Mam stan podgorączkowy. Czytam wasze posty. I chyba mam zwidy. Myślicie, że powinnam zadzwonić do szpitala? Boję się, że nie żartujecie i żyję w kraju ograniczonych homofobów. Mamusiu.
To chyba jakas epidemia. Tez to widze. Dzwon, ja tez zadzwonie.
Jestem przerazona.
Zartujcie prawda ?
Ale przecież większość lewactwa ma ciągły stan podgorączkowy. Ta gorączka jest od poglądów, apteka i szpital nie pomogą.
niestety w takim kraju żyjemy. Ludzie zamiast wiekszymi problemami się zajmować to patrzą sięna cudze życie i orientację.
albo czeskiego, angielskiego, hiszpańskiego, afrykańskiego, sporo tych możliwości
nie chce mi się tego pisać od nowa, widzę, że "mądra" moderacja skasowała całą dyskusję na temat same-sex marriages
No, niestety dyskryminują ludzi, którzy czują wstręt do wszelkiej maści dewiacji seksualnych. A była tam taka konstruktywna dyskusja. Popatrz co się porobiło...

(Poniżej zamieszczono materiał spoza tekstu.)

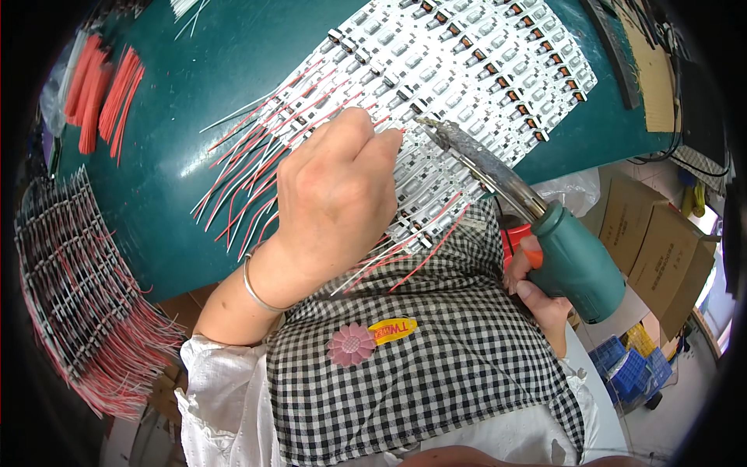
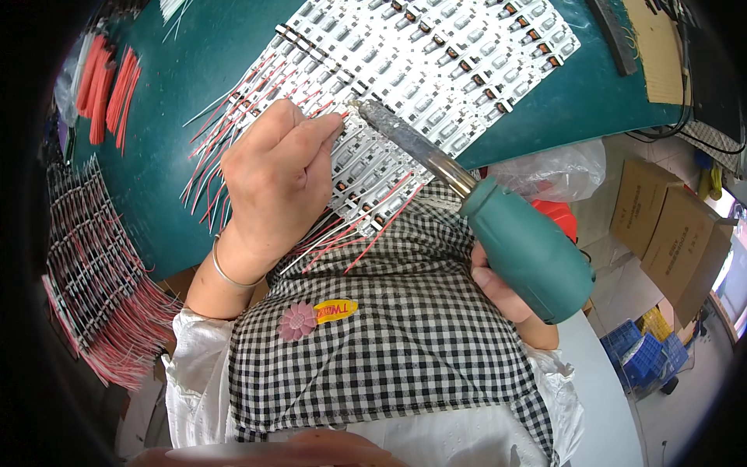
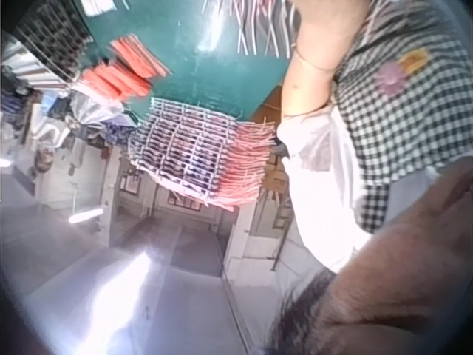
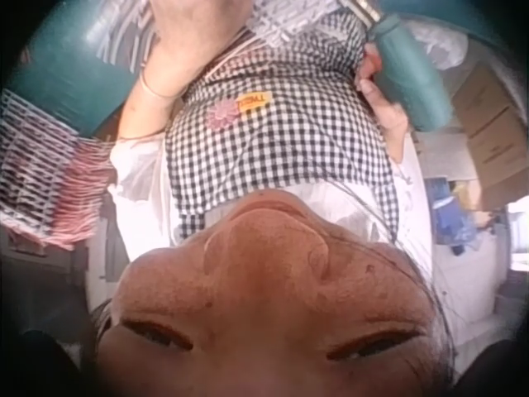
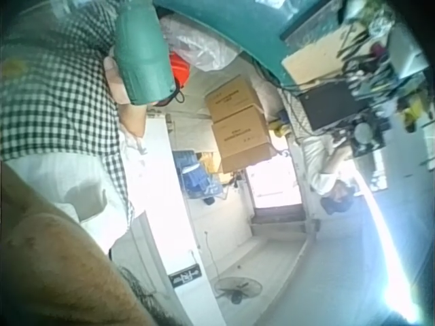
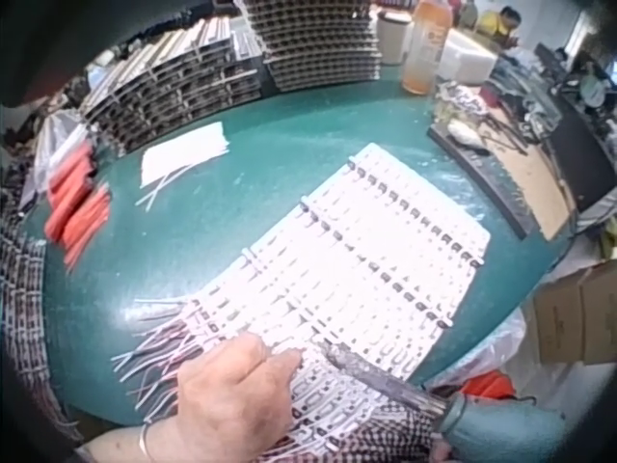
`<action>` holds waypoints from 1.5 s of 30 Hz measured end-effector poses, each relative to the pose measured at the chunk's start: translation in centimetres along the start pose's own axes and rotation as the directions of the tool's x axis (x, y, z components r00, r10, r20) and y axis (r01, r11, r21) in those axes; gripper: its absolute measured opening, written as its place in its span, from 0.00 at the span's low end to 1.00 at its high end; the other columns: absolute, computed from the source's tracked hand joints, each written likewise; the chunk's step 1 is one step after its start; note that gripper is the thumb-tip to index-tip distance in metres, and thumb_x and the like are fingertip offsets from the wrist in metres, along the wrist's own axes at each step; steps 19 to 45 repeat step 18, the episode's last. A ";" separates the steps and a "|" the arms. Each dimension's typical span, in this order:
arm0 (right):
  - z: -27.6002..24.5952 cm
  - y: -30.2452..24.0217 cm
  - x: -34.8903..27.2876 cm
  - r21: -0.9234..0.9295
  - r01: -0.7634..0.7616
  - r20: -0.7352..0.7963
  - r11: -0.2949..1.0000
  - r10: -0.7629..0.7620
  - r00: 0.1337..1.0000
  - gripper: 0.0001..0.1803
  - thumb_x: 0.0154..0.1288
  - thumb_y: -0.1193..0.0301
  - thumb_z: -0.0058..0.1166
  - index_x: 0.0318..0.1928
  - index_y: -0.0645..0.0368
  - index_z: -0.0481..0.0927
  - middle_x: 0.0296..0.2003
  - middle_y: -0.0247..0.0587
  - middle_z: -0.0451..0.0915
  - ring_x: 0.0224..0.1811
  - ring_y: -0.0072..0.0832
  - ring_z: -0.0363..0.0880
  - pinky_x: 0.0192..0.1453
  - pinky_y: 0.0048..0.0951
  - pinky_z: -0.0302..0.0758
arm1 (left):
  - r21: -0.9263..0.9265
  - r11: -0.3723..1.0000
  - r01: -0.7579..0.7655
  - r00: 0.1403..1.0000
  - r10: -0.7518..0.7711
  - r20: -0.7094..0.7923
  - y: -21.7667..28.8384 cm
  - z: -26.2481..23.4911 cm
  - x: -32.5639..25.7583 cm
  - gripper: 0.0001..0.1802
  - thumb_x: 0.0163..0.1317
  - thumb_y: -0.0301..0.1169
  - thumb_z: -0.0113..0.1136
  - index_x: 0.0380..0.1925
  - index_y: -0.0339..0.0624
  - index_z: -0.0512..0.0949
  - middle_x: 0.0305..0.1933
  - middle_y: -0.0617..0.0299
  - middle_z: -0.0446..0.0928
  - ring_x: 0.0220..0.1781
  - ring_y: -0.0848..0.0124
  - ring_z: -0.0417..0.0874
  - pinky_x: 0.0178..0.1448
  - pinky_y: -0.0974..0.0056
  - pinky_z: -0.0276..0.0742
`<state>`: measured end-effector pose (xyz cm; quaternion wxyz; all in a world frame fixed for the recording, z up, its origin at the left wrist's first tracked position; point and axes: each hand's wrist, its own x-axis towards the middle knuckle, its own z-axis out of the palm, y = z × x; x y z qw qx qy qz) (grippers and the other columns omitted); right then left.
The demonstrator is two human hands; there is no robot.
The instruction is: The person solders individual wires to a series of electronic components on a circuit board panel using a soldering iron.
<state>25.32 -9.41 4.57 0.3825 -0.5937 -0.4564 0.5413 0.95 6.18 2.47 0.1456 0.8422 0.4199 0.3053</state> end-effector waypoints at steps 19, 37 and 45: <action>-1.9 1.8 -2.4 0.155 -0.065 -0.034 0.986 0.071 0.997 0.31 0.56 0.75 0.65 0.60 0.66 0.69 0.41 0.40 0.79 0.38 0.27 0.78 0.46 0.30 0.77 | -0.008 0.999 -0.041 0.999 0.042 0.017 0.7 0.1 -0.5 0.14 0.39 0.20 0.61 0.31 0.38 0.83 0.24 0.62 0.69 0.26 0.66 0.75 0.26 0.64 0.70; -1.9 1.8 -2.4 0.155 -0.065 -0.034 0.986 0.071 0.997 0.31 0.56 0.75 0.65 0.60 0.66 0.69 0.41 0.40 0.79 0.38 0.27 0.78 0.46 0.30 0.77 | -0.008 0.999 -0.041 0.999 0.042 0.017 0.7 0.1 -0.5 0.14 0.39 0.20 0.61 0.31 0.38 0.83 0.24 0.62 0.69 0.26 0.66 0.75 0.26 0.64 0.70; -1.9 1.8 -2.4 0.155 -0.065 -0.034 0.986 0.071 0.997 0.31 0.56 0.75 0.65 0.60 0.66 0.69 0.41 0.40 0.79 0.38 0.27 0.78 0.46 0.30 0.77 | -0.008 0.999 -0.041 0.999 0.042 0.017 0.7 0.1 -0.5 0.14 0.39 0.20 0.61 0.31 0.38 0.83 0.24 0.62 0.69 0.26 0.66 0.75 0.26 0.64 0.70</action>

Poza tym z tego co wiem, to z wyżej wymienionych przez Ciebie krajów (tak to nazwijmy), to tylko Hiszpania pozwala na śluby, reszta to tylko związki partnerskie... (póki co - niestety).
Nie zmyślaj, przecież Południowa Afryka czy Argentyna (hiszpański) też pozwala na śluby.
No i są jeszcze Związki Cywilne, zresztą kto chce to se sprawdzi na angielskiej Wiki.